Exercise details: Copy every line below that has the word "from" in it.

*-*-*

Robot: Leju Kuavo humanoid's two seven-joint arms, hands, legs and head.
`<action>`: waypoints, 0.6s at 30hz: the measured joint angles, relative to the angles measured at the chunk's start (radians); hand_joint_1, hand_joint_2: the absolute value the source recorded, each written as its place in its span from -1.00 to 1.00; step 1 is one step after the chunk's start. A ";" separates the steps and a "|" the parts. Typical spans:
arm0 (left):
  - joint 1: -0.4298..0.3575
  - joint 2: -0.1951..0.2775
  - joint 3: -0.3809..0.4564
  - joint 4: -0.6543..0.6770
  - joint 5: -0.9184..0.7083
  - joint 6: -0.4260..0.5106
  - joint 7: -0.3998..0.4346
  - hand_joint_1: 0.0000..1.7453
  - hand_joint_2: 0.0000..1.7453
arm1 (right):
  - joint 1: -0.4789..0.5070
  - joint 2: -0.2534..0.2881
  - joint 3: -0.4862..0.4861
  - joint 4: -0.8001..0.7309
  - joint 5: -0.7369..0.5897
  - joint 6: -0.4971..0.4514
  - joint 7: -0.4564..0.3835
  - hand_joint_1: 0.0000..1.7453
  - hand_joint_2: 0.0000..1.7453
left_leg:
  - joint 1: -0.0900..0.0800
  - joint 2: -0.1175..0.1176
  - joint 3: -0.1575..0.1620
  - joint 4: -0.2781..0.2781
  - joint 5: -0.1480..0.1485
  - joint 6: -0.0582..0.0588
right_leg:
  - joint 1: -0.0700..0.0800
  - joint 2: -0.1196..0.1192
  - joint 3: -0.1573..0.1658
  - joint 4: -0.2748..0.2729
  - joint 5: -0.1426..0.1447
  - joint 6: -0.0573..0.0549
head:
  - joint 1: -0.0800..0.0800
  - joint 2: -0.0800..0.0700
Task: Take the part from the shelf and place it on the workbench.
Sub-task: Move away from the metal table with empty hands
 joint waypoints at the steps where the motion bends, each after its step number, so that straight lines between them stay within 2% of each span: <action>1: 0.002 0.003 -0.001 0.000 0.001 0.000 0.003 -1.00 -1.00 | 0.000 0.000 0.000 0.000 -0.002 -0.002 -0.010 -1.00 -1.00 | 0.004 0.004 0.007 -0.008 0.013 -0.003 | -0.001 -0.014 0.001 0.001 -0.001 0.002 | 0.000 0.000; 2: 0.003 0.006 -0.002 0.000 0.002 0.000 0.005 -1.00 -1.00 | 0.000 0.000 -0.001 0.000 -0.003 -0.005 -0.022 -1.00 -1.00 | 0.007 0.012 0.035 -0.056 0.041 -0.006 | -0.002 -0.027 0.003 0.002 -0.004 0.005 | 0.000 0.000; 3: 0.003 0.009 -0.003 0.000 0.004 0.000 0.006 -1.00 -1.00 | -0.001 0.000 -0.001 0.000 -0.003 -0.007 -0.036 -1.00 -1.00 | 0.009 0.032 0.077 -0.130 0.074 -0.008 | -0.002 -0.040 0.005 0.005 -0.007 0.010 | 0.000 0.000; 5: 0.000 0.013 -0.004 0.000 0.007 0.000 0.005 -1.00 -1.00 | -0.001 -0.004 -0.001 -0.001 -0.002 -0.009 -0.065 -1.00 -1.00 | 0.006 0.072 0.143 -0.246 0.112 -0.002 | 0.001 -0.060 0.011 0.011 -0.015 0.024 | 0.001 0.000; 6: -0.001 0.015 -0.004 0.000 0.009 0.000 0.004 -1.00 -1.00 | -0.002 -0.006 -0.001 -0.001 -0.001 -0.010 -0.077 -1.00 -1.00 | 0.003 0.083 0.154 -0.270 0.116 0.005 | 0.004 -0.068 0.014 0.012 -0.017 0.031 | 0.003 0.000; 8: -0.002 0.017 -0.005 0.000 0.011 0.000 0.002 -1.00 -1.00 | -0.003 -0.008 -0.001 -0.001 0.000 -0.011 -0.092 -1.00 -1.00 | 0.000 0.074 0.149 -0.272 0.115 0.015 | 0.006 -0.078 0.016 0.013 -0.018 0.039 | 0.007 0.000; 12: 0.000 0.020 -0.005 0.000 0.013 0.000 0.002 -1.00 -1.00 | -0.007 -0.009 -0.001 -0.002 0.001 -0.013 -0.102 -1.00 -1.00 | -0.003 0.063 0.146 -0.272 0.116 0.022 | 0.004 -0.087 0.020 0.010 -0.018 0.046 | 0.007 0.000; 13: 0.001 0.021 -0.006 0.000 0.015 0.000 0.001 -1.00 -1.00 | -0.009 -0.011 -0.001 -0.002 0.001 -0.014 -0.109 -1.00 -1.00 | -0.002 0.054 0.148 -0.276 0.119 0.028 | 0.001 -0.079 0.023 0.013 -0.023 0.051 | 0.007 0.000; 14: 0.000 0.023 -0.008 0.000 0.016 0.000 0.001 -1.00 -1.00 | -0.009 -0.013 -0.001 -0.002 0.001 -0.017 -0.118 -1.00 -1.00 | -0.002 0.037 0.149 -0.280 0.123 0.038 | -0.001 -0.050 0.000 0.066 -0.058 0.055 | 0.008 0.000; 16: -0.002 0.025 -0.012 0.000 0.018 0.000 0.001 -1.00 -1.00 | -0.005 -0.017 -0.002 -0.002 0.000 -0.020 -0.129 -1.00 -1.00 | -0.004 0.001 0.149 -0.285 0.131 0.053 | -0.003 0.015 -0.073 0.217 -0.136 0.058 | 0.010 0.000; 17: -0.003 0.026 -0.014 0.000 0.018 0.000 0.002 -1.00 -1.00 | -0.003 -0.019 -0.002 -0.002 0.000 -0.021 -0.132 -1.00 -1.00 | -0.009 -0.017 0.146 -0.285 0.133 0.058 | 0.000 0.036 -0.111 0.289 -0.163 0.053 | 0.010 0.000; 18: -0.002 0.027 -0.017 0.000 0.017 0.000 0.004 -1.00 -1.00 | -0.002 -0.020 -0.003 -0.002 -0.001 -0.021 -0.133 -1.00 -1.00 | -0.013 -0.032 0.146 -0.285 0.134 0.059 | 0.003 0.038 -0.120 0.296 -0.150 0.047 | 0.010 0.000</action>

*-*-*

Task answer:
`<action>`: waypoints, 0.6s at 30hz: the measured joint angles, relative to the angles measured at the chunk's start (radians); hand_joint_1, hand_joint_2: the absolute value the source recorded, each written as its place in its span from -1.00 to 1.00; step 1 is one step after the chunk's start. A ";" separates the steps and a "|" the parts. Typical spans:
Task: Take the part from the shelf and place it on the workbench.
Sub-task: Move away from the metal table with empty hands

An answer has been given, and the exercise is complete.